__WHAT YOU NEED TO DO__:
Output only the stretch of the listing that starts at the line containing "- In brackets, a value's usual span" and ends at the line containing "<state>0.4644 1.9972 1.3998", reproduced exactly with both ends.
+++ EXCERPTED RECORDS
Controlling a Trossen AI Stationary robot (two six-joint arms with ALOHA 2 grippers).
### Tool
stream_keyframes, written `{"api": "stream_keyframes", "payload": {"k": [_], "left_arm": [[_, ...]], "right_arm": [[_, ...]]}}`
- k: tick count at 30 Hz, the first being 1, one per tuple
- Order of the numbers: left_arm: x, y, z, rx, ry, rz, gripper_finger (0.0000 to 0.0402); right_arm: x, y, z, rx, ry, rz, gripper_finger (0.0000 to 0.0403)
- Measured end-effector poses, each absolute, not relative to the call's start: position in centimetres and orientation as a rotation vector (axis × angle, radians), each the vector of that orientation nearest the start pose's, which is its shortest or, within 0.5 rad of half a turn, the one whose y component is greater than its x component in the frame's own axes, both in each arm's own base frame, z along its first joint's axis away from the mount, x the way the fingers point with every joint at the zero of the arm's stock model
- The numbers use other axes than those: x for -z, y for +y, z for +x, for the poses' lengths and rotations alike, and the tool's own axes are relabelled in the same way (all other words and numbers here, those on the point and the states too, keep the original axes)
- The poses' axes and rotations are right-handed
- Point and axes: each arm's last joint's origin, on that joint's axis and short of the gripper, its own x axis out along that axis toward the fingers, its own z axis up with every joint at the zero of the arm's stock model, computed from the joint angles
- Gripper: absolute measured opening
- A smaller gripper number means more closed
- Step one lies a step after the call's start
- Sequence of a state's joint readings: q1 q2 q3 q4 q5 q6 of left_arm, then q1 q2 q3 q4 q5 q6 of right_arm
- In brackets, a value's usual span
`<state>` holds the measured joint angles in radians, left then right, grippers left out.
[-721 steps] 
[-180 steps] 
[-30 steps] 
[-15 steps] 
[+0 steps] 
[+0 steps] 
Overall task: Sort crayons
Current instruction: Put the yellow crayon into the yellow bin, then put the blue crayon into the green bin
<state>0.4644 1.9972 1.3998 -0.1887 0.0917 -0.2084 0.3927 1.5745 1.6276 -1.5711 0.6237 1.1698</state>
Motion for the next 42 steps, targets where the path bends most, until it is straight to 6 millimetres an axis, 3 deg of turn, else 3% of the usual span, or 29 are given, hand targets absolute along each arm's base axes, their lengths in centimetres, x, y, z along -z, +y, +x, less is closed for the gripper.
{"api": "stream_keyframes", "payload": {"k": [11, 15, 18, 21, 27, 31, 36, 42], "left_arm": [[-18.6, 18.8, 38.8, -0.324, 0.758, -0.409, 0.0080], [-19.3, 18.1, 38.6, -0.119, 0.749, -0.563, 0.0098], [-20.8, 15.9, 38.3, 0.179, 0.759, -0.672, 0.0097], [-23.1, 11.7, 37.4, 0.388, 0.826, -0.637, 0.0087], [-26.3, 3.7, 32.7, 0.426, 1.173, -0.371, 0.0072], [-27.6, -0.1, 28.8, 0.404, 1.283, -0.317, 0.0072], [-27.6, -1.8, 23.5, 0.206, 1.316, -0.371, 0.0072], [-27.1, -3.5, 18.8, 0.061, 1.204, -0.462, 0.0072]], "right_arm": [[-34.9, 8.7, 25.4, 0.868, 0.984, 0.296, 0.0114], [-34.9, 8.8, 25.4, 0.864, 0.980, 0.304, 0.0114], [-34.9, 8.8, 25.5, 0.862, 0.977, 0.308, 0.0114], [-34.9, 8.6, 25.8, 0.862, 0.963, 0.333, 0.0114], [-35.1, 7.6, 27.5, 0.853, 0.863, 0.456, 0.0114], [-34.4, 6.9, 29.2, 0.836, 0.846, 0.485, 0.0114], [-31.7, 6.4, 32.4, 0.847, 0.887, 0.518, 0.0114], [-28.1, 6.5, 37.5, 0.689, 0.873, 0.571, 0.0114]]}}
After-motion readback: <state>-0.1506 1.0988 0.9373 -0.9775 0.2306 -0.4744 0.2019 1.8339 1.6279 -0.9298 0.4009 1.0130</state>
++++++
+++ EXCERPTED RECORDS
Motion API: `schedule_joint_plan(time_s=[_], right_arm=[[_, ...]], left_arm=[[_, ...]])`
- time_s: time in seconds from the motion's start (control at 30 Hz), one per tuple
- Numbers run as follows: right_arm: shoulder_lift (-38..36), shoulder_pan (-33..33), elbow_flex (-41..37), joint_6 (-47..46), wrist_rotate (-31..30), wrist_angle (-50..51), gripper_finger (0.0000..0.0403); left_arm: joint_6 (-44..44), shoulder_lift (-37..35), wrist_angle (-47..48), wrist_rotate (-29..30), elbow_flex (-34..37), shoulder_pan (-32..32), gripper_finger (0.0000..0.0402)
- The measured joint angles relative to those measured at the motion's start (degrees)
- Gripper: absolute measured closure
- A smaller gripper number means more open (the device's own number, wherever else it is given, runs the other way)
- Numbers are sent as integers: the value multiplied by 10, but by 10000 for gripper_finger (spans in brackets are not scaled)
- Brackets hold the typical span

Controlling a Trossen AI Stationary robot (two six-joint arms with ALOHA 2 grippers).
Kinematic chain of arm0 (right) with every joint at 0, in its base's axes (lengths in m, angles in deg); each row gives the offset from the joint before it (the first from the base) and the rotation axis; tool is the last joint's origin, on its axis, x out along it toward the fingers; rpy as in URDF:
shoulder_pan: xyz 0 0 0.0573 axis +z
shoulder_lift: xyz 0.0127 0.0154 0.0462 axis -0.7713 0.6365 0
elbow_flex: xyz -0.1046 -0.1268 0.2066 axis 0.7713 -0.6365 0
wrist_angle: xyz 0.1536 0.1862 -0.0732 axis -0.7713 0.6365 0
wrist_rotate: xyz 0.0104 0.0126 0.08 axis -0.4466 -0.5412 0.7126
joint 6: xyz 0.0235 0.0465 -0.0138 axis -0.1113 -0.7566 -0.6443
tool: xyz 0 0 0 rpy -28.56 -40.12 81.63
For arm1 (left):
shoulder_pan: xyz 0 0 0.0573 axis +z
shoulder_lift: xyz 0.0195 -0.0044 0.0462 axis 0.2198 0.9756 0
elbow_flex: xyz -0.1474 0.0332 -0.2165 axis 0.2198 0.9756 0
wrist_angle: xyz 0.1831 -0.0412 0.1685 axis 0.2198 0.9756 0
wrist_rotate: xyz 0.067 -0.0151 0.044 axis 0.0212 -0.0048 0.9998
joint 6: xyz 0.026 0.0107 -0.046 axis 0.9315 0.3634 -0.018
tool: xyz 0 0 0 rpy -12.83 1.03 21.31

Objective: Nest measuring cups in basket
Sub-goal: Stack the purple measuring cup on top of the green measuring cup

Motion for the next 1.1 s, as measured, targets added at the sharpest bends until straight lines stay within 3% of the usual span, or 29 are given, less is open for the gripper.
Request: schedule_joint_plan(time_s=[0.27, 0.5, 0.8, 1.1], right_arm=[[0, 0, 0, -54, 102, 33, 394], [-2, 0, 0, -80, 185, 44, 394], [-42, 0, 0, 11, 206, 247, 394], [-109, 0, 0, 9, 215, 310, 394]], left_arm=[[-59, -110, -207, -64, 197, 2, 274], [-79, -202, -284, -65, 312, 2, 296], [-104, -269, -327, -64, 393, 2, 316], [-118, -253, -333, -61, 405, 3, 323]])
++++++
__WRITTEN SOLUTION__:
- In brackets, a value's usual span
`<state>` holds the measured joint angles in radians, left then right, grippers left out.
[-721 steps] 
[-180 steps] 
[-30 steps] 
[-15 steps] 
[+0 steps] 
[+0 steps] 
Overall task: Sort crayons
Current instruction: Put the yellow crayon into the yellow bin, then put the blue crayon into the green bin
<state>0.4644 1.9972 1.3998 -0.1887 0.0917 -0.2084 0.3927 1.5745 1.6276 -1.5711 0.6237 1.1698</state>

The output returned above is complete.